Sports related services – changes to the VAT exemption

Following the ECJ judgment in Canterbury Hockey Club (C-253/07), there will be changes to the exemption for sports related services from 1 September 2010, mainly affecting affiliation fees from governing bodies to member clubs.

Until now, HMRC has applied a narrow interpretation of the provision, which exempts services closely linked with and essential to sport and physical education, when supplied by an eligible body, to an individual taking part in sport.

The key is 'to an individual' because HMRC have taken that not to apply to affiliation fees calculated on the basis of, say, the club size or the number of teams involved, but only on a per person basis.

The case decision demonstrated that HMRC's interpretation was too narrow in that relevant services by eligible bodies can still be exempt when supplied to corporate persons and unincorporated associations, provided that individuals taking part in sport are still the ultimate beneficiaries.

The changes from 1 September will reflect this decision, meaning governing bodies will have to exempt affiliation fees not charged directly to individuals, whatever the calculation basis, where the individual ultimately benefits.

However, supplies to commercial, profit-making organisations will not pass the beneficiary test and will thus remain standard rated.

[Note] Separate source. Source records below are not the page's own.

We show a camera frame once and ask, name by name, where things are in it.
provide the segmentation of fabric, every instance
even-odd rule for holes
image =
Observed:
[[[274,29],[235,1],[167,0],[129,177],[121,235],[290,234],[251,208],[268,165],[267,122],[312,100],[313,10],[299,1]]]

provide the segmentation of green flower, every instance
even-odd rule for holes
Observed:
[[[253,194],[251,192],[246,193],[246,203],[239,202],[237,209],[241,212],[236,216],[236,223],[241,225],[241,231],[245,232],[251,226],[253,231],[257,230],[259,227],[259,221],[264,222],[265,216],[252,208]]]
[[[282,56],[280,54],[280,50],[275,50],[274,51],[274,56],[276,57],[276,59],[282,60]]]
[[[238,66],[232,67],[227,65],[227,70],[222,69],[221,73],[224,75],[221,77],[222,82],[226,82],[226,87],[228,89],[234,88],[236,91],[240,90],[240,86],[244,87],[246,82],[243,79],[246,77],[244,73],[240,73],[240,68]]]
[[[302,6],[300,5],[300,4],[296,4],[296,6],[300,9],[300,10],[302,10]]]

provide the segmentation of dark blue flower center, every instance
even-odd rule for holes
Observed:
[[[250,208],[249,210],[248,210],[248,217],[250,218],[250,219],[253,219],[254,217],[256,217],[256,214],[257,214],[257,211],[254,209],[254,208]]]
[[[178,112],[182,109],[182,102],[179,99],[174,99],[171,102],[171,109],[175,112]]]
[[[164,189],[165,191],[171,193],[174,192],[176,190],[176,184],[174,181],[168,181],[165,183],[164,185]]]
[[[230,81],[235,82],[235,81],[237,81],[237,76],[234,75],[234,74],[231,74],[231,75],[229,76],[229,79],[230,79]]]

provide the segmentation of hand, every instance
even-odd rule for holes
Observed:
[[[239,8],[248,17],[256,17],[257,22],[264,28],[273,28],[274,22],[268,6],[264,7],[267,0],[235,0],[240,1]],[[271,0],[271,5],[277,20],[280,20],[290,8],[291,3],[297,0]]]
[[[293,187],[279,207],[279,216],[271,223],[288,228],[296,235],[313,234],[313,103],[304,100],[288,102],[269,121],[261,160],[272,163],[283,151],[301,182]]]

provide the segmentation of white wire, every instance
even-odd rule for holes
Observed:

HMRC have said that the current factors determining whether there is a single or multiple supply where a number of benefits are provided, and the apportionment option available through Extra Statutory Concession 3.35, will continue to apply after the changes have been implemented.

These changes are welcome, not only for those who have previously incurred standard rated affiliation fees, but also for non-profit making clubs whose members directly benefit from the letting of sports facilities as the exemption will now also apply to those supplies.

Those affected will be allowed to apply the changes from 1 September or make a retrospective claim, to which the 4-year cap and unjust enrichment provisions will apply.

Claims should include input tax adjustments under the partial exemption rules and there could also be an impact on direct tax.